▶ **Required action**:
Nothing other than the lines from the one containing "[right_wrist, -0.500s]" through the last line of the data below should be output, each reproduced exactly.

** Raw data follows **

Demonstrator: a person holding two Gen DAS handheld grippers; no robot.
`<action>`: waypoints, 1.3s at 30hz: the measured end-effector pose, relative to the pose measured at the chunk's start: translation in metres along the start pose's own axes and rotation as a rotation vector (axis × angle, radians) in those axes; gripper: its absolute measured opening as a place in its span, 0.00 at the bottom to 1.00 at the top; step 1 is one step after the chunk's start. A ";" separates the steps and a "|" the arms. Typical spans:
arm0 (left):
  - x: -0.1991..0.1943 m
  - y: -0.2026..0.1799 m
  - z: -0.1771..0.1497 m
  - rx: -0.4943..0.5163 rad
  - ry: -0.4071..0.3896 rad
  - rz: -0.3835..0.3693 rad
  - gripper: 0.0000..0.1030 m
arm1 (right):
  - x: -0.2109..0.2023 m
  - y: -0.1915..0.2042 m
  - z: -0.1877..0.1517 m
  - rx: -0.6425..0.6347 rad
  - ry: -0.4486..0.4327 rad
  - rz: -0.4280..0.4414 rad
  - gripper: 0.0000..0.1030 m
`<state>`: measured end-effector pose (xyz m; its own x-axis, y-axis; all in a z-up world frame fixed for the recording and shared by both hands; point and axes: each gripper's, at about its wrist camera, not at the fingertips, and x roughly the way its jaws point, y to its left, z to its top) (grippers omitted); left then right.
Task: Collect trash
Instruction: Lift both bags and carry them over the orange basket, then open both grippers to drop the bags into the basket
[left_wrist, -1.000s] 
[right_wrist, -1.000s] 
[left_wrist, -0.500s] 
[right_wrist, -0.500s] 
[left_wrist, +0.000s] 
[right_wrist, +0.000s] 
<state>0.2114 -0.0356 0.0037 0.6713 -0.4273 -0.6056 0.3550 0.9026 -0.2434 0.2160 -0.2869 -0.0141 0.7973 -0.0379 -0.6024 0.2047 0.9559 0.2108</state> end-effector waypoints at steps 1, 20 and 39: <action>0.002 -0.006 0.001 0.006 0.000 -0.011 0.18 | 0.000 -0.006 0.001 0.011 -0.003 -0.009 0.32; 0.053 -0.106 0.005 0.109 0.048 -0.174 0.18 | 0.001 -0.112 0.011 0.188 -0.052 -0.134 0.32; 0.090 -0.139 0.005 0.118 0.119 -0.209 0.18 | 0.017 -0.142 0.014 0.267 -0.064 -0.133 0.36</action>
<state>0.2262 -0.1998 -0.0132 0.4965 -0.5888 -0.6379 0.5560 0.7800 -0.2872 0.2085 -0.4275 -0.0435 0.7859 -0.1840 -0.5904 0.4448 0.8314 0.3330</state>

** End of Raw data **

▶ **Solution to this task**:
[right_wrist, -0.500s] 
[left_wrist, +0.000s] 
[right_wrist, +0.000s] 
<state>0.2114 -0.0356 0.0037 0.6713 -0.4273 -0.6056 0.3550 0.9026 -0.2434 0.2160 -0.2869 -0.0141 0.7973 -0.0379 -0.6024 0.2047 0.9559 0.2108</state> end-effector waypoints at steps 1, 20 and 39: <action>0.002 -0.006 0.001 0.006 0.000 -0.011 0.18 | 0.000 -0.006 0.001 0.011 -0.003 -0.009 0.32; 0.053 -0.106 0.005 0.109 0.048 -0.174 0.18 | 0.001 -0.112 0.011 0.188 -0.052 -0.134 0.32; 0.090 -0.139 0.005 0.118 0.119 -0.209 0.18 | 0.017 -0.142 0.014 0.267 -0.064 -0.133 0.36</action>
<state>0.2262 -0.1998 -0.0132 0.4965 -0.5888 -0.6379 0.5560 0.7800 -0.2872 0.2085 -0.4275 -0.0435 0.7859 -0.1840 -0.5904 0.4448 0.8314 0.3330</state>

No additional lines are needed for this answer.